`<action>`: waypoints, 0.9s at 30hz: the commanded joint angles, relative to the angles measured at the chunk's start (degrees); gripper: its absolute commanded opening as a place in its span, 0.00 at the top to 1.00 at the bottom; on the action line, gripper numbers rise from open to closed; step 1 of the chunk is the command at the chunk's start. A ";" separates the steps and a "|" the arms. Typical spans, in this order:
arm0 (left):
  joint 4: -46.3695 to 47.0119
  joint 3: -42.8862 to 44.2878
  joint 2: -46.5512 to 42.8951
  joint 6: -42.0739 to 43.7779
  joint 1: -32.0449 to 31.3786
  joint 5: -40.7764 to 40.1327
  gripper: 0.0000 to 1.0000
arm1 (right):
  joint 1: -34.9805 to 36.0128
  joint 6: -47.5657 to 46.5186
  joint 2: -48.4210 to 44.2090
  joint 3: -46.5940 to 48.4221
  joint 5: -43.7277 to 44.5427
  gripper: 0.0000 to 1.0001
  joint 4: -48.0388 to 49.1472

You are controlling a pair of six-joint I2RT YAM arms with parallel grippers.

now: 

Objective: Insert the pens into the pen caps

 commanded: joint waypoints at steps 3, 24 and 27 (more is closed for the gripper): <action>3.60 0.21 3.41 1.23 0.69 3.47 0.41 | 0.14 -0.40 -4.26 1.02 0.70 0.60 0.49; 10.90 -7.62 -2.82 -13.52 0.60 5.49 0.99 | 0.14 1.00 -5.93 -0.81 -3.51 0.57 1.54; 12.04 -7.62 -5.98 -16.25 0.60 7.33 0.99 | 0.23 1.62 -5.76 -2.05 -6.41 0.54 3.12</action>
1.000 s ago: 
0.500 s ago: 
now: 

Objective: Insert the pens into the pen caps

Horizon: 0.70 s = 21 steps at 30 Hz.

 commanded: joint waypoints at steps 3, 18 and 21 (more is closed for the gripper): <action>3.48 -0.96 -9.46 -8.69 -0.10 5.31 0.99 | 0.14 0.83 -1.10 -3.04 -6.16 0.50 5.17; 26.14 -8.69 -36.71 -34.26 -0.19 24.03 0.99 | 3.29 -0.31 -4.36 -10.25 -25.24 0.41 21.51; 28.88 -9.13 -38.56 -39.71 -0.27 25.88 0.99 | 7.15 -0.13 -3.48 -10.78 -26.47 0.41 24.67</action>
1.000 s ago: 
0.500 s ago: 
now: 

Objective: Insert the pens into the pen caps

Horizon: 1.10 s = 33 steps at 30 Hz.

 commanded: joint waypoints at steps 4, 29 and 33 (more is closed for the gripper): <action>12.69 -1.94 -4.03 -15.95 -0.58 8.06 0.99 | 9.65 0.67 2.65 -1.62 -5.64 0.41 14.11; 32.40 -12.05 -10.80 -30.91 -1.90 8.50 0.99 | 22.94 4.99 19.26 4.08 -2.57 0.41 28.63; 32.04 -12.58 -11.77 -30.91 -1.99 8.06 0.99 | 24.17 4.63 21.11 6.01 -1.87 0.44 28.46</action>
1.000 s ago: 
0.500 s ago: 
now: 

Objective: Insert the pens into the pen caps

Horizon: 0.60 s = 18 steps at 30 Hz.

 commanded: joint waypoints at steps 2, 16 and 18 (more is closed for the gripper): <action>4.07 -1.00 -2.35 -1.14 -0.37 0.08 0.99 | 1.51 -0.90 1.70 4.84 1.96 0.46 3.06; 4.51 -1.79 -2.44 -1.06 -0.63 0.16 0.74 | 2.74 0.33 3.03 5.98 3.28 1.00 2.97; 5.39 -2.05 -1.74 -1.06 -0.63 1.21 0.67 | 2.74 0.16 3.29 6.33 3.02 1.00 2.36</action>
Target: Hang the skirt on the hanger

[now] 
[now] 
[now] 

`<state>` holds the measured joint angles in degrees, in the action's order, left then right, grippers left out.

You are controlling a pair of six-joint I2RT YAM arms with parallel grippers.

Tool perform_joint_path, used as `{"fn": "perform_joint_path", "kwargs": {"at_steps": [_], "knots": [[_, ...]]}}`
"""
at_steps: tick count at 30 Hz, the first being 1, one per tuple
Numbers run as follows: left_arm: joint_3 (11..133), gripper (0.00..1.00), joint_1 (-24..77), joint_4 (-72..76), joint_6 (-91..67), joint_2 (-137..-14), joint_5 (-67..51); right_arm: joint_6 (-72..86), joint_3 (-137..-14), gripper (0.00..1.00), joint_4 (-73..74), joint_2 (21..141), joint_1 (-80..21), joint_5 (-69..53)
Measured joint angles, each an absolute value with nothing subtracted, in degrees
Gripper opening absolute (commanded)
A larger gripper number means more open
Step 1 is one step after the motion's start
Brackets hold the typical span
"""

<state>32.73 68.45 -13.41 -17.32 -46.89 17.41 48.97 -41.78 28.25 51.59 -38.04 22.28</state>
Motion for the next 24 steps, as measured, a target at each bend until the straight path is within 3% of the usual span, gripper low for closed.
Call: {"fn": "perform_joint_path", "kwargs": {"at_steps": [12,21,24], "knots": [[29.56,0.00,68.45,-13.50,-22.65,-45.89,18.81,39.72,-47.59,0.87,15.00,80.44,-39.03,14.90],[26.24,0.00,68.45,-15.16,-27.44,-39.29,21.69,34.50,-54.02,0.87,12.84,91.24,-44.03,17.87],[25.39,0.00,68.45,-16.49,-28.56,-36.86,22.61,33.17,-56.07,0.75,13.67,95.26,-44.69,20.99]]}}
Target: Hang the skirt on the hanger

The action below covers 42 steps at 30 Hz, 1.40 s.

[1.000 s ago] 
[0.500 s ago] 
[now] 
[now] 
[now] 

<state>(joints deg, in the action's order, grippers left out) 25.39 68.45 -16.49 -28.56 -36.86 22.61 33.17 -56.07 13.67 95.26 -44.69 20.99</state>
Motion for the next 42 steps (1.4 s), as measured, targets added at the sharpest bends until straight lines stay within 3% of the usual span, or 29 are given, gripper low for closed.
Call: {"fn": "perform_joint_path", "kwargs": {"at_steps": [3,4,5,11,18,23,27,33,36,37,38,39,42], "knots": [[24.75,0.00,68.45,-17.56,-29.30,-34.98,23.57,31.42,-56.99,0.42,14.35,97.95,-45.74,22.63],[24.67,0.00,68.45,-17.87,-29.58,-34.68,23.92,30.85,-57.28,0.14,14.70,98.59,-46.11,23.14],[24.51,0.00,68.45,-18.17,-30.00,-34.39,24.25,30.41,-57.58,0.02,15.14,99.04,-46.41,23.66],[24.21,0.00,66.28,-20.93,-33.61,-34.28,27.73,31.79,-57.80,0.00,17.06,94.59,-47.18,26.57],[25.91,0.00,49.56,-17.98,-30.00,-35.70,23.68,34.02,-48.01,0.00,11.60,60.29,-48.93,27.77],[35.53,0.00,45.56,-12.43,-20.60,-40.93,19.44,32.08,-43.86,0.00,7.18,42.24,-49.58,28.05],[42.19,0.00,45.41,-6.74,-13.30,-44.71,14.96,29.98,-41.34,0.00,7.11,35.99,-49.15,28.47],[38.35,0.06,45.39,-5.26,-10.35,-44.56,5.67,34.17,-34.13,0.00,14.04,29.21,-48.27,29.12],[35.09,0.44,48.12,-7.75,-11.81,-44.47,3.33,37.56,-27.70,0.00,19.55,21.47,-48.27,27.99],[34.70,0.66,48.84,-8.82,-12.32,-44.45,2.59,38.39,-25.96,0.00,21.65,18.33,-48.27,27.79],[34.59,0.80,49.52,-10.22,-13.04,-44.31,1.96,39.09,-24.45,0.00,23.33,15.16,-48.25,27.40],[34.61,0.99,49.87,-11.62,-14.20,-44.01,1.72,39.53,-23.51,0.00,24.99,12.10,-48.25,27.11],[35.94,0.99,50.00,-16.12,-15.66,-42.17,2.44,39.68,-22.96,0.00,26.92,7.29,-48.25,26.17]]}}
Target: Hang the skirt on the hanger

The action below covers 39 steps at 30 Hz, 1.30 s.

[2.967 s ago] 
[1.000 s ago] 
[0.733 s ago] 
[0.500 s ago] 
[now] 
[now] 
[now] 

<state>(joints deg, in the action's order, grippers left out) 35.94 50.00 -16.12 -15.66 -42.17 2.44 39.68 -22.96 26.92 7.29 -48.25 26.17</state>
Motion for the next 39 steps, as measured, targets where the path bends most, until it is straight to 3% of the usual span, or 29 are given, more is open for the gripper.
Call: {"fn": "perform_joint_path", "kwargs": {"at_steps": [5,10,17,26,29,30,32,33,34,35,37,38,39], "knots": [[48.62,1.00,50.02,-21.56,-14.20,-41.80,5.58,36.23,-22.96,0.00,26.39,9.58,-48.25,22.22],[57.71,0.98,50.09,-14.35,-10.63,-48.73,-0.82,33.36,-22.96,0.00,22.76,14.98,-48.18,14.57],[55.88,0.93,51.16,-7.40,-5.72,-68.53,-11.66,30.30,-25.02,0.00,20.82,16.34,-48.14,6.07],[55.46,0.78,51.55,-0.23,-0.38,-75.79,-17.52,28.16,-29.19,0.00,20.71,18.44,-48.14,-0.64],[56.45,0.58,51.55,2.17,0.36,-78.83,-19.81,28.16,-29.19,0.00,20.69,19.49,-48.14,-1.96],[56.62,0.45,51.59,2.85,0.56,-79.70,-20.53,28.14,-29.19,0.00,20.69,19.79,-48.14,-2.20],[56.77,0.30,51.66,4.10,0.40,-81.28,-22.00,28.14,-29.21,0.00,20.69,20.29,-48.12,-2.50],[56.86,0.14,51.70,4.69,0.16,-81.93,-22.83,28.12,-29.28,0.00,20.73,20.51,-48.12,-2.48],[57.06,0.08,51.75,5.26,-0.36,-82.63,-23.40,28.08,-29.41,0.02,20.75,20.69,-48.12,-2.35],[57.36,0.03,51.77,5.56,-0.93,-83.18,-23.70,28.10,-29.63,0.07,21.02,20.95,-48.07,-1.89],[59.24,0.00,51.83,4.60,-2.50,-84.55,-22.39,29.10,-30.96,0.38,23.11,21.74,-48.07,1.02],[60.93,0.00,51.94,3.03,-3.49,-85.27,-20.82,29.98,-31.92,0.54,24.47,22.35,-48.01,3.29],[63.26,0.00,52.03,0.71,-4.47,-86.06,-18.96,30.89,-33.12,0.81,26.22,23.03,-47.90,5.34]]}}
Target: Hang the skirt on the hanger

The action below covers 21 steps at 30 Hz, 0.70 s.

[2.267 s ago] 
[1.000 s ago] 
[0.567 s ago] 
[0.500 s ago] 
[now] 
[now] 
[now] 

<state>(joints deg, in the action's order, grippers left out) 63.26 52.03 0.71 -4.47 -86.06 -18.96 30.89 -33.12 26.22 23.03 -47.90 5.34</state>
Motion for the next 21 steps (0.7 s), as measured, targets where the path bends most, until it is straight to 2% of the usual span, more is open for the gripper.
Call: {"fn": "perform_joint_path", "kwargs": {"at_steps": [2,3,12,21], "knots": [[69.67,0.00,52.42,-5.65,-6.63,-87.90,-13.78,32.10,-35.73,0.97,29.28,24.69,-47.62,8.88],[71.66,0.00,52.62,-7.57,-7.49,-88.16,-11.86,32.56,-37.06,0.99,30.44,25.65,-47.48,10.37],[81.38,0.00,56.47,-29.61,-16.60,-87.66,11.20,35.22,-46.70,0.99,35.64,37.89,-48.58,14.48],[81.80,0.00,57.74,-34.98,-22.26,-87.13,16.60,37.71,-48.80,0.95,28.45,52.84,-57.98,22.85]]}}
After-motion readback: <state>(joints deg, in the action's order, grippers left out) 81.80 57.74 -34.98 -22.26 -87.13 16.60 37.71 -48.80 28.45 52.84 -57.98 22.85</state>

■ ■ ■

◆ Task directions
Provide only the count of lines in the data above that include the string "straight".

◆ Solution to this problem
4